Find all lines with the word "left" in the material, then copy them.

__Recorded data__:

· · ·

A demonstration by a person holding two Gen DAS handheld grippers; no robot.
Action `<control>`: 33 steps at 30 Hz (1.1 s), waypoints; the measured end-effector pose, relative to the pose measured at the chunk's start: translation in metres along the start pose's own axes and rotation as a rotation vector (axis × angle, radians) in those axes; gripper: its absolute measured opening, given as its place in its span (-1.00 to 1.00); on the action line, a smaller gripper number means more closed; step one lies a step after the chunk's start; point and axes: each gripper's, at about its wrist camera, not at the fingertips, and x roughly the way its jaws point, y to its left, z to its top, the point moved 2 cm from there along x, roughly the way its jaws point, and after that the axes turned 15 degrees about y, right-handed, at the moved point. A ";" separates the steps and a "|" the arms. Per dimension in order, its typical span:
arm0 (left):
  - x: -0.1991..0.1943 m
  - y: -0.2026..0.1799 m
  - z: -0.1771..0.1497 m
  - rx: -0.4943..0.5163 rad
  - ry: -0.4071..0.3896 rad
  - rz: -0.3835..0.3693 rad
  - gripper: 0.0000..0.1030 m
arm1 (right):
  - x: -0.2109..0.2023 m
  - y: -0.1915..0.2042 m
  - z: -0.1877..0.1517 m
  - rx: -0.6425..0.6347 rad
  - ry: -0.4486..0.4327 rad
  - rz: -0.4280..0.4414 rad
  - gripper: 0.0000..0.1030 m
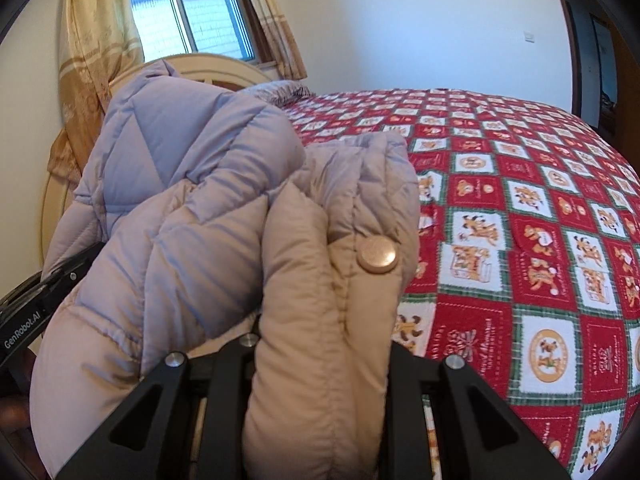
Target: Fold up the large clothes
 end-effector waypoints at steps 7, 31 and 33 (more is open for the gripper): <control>0.019 0.014 -0.009 -0.019 0.032 0.008 -0.47 | 0.019 0.004 -0.003 -0.014 0.044 -0.013 -0.54; 0.052 0.037 -0.017 -0.067 0.105 0.087 0.41 | 0.045 0.002 -0.003 0.015 0.112 -0.011 -0.37; 0.054 0.039 -0.017 -0.068 0.106 0.107 0.52 | 0.046 0.001 -0.003 0.022 0.116 -0.011 -0.33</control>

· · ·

__Written solution__:
Action `<control>`: 33 steps at 30 Hz (1.1 s), waypoints; the measured end-effector pose, relative to the pose measured at the chunk's start: translation in metres along the start pose's own axes and rotation as a rotation vector (axis × angle, radians) in those axes; gripper: its absolute measured opening, given as its place in its span (-1.00 to 1.00); on the action line, a smaller gripper number means more closed; step one lies a step after the chunk's start; point and axes: each gripper's, at about its wrist camera, not at the fingertips, and x roughly the way its jaws point, y to its left, z to its top, the point moved 2 cm from there along x, roughly the way its jaws point, and after that the axes turned 15 degrees about y, right-handed, at the moved point. A ";" separates the steps and a "|" the arms. Per dimension in order, its typical span:
arm0 (left):

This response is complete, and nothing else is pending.